Cricket dreamed up T20 to give fans a format that was faster and more exciting than the 50-over and five-day matches, though I don’t think there’s anything more exciting than a Test that goes down to the wire.
And so the list goes on.
Yet, when it comes to normal life, why are we so slack in this country at, first, applying certain rules, and not changing others?
The rules need to be determined by the public, who should also decide matters like whether civil servants and public institutions deserve increases.
For example, on two consecutive days driving back to Johannesburg from the Indoor Hockey World Cup in Pretoria this week I encountered vehicles travelling in the wrong direction on the highway.
Not a traffic cop in sight.
I don’t count the JMPD, the so-called Johannesburg metro cops, as traffic officers since I’ve never seen them assisting traffic to flow, like doing points duty at broken robots. Instead they set up roadblocks and speed traps on open stretches just after kilometres of potholed roads, out-of-order lights and backed-up traffic.
There is the Gauteng traffic department, but the only time I’ve seen them in the past several months, if not years, happened to be on Monday, while driving to Pretoria.
They swung into an intersection, which actually had a working robot that had just turned green for me, to hold us up so a blue-light gang starring some parasitic politician could shoot through towards their next appointment.
In a country where eroding services have increased frustration for the general populace, the top brass have no sensitivity and it’s clear they’re not going to spark the change that’s needed.
The rules need to be determined by the public, who should also decide matters like whether civil servants and public institutions deserve increases.
MPs or city councillors want a raise? Get a public mandate — don’t let them decide it.
Eskom wants to increase tariffs? Take it from the salary increases that would have gone to every member of its bloated management. Throw in all responsible cabinet ministers too. They can get their next increase in 2038, when the power crisis is sorted out.
Who allows political leaders to drive around in blue-light brigades? They do! Why should they be exempt from the many impacts of load-shedding which was caused by their own ineptitude in the first place?

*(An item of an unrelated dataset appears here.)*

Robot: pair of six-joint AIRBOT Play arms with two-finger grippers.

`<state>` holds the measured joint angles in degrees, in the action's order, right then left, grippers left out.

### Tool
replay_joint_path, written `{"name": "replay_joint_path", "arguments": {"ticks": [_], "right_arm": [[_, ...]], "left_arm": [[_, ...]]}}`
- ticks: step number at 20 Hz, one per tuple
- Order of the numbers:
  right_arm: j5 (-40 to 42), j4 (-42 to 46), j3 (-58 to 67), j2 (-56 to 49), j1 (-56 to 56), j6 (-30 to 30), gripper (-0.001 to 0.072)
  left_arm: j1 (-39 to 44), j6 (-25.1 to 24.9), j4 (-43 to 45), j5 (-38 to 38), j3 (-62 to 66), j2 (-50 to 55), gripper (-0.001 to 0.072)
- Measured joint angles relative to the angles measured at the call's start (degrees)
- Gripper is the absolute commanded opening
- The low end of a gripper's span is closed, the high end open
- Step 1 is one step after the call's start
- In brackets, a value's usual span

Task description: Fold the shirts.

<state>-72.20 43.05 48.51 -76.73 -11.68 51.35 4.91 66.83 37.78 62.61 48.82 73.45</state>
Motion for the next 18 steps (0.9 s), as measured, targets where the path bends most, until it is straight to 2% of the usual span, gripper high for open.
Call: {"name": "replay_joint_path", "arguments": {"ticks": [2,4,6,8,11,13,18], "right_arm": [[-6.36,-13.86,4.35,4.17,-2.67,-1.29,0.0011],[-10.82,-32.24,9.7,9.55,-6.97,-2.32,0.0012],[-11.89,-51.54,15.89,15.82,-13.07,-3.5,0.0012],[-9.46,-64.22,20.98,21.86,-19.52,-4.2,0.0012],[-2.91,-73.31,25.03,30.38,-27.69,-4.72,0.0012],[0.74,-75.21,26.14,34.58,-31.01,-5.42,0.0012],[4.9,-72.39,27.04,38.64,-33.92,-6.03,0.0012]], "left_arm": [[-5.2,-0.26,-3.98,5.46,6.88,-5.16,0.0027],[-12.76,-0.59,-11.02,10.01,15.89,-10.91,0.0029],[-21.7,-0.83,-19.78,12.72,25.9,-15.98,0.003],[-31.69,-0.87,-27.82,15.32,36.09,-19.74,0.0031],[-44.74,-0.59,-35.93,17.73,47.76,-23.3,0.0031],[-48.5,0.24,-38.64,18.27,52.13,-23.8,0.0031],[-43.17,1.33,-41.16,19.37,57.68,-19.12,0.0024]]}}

The traffic cops running obstruction for them should rather be cracking down on dangerous drivers or doing points duty to help the working population, who actually create the fiscus off which these self-important politicians sponge.
Politicians need rule-makers independent of them, but you can bet they’ll never initiate that.
And that’s because of a fundamental difference between sport and politics — one demands integrity and the other doesn’t.